ラスベガスをぶっつぶせ

(2008年 / アメリカ)

驚異的な数学力を巧みに操ってカジノで数百万ドルを稼ぎ出した、マサチューセッツ工科大学の天才学生の実話に基づく頭脳派サスペンス。

ラスベガスに行けば自分自身がわかる

ギャンブルはしないことにしています。別に、倫理的に許せないとか、勤勉勤労を否定しているのが気に食わないというわけではなく、単純に「怖い」からしたくないだけです。ギャンブルを怖いと思う背景には、小学生の頃に味わった苦い記憶があり、それがトラウマとなっていまでも僕をギャンブルから遠ざけているのです。その苦い記憶というのは、言うまでもなくギャンブルで大敗したこと。それも、当時小学生だった僕にとって大金であった1,000円。トランプの何だったかは忘れましたが、負けては意地になってまた負けるという繰り返し。最終的に2,000円近く負けたのですが、相手方(当然、同級生)がイカサマを使っていたということで情けで減額してもらい、その日持ち合わせがなかったため後日彼に1,000円を支払ったのでした。この時の屈辱と苛立ちと言ったら。それ以来、僕は金銭の授受が伴うギャンブルは一切していません。

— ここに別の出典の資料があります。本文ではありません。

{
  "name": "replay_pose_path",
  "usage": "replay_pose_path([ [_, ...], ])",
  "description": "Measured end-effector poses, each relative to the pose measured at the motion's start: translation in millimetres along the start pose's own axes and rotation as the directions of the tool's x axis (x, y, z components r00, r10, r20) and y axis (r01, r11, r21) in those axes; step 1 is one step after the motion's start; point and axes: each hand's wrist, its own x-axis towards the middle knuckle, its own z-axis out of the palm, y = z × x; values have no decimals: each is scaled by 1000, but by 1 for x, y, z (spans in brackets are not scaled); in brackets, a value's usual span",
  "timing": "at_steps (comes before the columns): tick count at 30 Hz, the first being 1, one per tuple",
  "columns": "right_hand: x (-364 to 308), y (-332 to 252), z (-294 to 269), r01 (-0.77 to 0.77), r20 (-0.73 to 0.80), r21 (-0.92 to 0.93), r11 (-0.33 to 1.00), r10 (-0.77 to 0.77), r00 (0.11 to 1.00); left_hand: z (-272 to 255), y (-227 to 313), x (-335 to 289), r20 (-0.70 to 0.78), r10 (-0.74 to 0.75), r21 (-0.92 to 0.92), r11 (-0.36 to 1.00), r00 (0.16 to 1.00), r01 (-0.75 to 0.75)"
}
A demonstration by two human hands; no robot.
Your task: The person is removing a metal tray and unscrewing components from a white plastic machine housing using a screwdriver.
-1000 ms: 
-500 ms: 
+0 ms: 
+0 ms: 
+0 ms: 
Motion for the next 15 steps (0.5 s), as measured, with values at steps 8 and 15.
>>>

というわけで、競馬、競輪、競艇、パチンコ、スロット…には一度も食指を伸ばしたことがありません。麻雀やトランプは賭けではなく純粋にゲームとしてだけ遊ぶことが確認できない限り、やりません。宝くじや競馬は収益の何パーセントかを国庫納付金として納め社会貢献の一貫をなしている側面はありますが、だったら初めから寄付すればいいわけで手を付けません。そもそも、競馬などをやる人は一攫千金が目的であり、社会貢献を第一に考えているわけがないでしょう。パチンコに関しては完全に軽蔑しています。あのクソうるさいホールに1分たりとて留まっていたら、たちまち頭が狂ってしまいバカになってしまうことでしょう。とまぁ、全国のホール数は17年続けて減少中で、売り上げは最盛期の3分の2に落ち込んだということは歓迎すべきです。しかし、それでもまだ全国での売上が20兆円もあるとのことで、どれだけの日本人がこの違法スレスレの産業にお金を落としているのか、考えただけでも頭がおかしくなってきてしまいそうです。

では、カジノはどうなのでしょうか。ここ最近、東京オリンピック開催時の外国人客を見込んだカジノ法案(IR推進法案)がにわかに現実になりつつあり、年内を目処に成立するなんて話も聞きますが、法案を基にカジノが設置されるのですから合法に違いありません。安倍総理は成長戦略を日本人が担うのではなく、外国人に頼ろうという姿勢を隠そうともしていませんが、とにかくこのカジノ法案もその一環というわけです。なお、このカジノ法案は経済波及やパチンコ根絶の効果だけでなく、外国人増加による治安の悪化、ギャンブルを公営化することの倫理的問題、運営企業に外資を参入させることなど、賛否さまざまで、早急に法案成立させることを不安視する声もあります。

そんな日本のカジノ論議をよそに、街全体でギャンブルをエンターテイメントとして盛り立てている街があります。言うまでもなく、アメリカ・ラスベガスです。完全に観光地化していて旅のみやげ話に小額つぎ込むお上りさんのかげに、本格的なギャンブラーが隠れてしまっている印象がなきにしもあらずですが、ラスベガス自体をカモにして稼ぎまくる一団があります。それがこの映画の主人公たちです。彼らは「カウント」と呼ばれる手段を使ってカードの配布パターンを読み、天才大学生ベンを筆頭に、ブラックジャックで勝利を重ねていきます。そして気づいたら億万長者になっていて美人の恋人もできて、でも仲間同士でいがみ合いが起こり、ベンの親友から距離を置かれるようになり、最終的には奈落の底に落ちていく。というストーリー的には既視感満載で、特に目の引くところのない凡作でした。

お金が増えていくのは純粋に羨ましいと思うのですが、それで周りからちやほやされたり美人とセックスできたり美食三昧の生活をしたりするというのは、僕としては残念な人としか映らず正直目も当てられません。さらにもっと救いようがないのは、そうした彼らが自らのステータスが向上したと勘違いして有頂天になってしまっていること。この映画ではそういう様子が当然のように描かれており、僕は何度観るのをやめようと思ったか知れません。ほどほどに限度をわきまえて遊ぶ分には何も言いませんが、ギャンブルで成功して億万長者になった人に対しては尊敬などするはずなく心底軽蔑するし、逆に借金まみれになってしまった人は憐れむことなどするはずなく心底情けなく思います。小学校の頃のトラウマを理由にしてはいますが、これが僕がギャンブルをしない本当の理由です。